Directions for this task
Output only how many lines below contain "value".

Collected data
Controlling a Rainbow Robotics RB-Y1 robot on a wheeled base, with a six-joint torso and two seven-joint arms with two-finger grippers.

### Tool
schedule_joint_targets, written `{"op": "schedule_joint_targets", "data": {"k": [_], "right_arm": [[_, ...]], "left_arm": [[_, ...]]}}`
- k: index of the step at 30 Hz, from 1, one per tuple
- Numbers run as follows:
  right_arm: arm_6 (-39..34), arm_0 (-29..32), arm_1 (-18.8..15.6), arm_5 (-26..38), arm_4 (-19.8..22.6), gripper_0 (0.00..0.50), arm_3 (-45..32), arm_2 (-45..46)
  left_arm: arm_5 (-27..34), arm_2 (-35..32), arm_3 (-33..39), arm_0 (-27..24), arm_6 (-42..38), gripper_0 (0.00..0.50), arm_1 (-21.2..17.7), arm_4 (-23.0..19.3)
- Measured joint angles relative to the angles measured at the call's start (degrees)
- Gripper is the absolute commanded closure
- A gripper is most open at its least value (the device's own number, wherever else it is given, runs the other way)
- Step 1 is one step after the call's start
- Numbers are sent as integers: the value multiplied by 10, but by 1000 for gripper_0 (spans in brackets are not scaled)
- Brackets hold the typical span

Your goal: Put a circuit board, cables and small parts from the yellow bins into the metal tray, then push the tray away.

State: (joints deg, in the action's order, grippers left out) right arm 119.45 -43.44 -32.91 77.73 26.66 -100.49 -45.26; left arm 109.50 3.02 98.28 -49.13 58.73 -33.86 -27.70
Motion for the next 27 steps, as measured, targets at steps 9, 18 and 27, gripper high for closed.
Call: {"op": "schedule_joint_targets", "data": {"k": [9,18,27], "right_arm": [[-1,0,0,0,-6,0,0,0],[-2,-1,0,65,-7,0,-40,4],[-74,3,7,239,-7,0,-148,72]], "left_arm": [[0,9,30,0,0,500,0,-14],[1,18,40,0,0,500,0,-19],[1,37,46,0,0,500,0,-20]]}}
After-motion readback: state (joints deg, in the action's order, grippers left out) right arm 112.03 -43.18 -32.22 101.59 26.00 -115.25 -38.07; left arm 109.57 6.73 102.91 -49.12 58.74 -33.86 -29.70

Your response
2